Find the lines below that include the word "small" and report how many there are, with no other text.

+===+

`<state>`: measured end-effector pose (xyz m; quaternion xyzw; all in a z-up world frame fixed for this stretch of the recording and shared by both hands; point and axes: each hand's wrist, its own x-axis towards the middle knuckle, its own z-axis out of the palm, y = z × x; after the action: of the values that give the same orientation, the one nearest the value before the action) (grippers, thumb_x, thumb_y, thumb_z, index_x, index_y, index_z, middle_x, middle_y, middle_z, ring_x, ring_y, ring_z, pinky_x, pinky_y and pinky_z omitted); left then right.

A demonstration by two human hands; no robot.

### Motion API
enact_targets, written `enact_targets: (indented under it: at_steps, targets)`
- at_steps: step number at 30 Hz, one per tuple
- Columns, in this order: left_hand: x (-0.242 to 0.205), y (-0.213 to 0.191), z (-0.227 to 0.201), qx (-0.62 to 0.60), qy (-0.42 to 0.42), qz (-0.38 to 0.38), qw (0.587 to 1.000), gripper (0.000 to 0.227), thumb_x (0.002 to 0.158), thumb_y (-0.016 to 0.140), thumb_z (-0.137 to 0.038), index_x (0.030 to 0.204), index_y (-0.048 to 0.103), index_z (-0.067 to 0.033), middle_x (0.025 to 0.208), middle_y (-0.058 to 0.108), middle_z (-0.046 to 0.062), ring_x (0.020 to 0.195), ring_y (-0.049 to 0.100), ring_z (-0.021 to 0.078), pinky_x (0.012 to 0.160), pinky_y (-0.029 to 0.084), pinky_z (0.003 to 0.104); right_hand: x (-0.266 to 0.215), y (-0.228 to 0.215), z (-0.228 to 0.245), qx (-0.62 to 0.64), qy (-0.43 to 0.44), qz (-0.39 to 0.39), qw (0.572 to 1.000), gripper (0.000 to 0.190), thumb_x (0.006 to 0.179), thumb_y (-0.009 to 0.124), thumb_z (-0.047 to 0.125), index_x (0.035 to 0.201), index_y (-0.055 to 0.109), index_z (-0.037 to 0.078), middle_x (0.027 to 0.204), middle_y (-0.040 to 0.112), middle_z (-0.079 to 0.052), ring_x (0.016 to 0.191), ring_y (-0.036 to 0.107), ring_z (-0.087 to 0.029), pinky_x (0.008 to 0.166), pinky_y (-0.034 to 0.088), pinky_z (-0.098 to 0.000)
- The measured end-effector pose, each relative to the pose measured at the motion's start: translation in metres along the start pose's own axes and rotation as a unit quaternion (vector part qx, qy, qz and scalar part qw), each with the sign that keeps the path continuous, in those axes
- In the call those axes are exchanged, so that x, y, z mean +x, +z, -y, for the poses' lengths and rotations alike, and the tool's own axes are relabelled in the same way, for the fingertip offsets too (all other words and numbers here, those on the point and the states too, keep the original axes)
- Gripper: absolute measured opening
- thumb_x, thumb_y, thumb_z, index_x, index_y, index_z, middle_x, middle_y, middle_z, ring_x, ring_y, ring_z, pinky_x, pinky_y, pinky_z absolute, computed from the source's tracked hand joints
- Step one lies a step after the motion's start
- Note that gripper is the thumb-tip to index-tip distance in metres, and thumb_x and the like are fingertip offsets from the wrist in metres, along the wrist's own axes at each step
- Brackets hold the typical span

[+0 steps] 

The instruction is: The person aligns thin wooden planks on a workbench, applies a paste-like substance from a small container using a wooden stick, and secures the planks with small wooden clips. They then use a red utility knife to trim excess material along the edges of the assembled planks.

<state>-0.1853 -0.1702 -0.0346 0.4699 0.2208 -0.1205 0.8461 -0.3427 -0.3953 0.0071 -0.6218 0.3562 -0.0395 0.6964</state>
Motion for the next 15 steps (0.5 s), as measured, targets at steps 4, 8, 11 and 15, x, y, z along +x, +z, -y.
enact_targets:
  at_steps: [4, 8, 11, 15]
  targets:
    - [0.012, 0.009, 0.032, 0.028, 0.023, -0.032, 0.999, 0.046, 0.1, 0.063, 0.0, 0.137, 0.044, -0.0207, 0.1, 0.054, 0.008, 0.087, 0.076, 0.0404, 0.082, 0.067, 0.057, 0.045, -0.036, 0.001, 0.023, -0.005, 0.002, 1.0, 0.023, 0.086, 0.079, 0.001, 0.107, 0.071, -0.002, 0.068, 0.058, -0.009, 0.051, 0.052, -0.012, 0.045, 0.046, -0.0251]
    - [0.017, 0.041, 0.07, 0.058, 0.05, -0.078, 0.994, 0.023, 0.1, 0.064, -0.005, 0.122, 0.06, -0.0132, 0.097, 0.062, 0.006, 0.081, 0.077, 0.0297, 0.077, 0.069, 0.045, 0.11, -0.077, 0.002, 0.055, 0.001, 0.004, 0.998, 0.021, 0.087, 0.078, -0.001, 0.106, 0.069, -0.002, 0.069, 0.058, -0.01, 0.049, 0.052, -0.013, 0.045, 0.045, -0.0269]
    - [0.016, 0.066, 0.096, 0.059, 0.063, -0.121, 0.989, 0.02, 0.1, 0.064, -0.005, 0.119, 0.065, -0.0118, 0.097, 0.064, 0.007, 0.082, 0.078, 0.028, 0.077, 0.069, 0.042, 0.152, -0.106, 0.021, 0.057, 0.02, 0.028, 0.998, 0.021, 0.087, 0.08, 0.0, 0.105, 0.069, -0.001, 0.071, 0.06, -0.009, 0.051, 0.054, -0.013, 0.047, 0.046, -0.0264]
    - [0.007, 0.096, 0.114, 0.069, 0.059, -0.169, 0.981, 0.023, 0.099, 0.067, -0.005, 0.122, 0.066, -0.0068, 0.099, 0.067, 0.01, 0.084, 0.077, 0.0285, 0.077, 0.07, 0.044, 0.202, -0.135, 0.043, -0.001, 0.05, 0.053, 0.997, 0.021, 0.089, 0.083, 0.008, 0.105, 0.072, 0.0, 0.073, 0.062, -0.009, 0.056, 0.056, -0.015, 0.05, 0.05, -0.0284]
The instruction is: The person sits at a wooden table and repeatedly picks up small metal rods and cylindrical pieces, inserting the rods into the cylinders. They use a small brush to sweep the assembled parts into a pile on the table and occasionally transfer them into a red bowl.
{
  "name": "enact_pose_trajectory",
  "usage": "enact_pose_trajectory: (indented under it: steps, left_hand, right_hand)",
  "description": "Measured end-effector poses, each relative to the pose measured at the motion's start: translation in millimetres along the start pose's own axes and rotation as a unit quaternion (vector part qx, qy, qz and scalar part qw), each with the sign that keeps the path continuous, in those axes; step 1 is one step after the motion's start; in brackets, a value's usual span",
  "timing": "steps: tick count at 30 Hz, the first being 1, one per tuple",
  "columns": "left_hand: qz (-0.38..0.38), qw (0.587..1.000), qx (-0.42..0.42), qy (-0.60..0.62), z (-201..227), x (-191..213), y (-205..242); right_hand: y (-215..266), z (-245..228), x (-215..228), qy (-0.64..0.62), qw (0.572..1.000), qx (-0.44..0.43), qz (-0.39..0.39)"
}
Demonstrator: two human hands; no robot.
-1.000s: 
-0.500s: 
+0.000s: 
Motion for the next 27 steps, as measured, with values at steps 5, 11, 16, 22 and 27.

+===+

→ Task result
2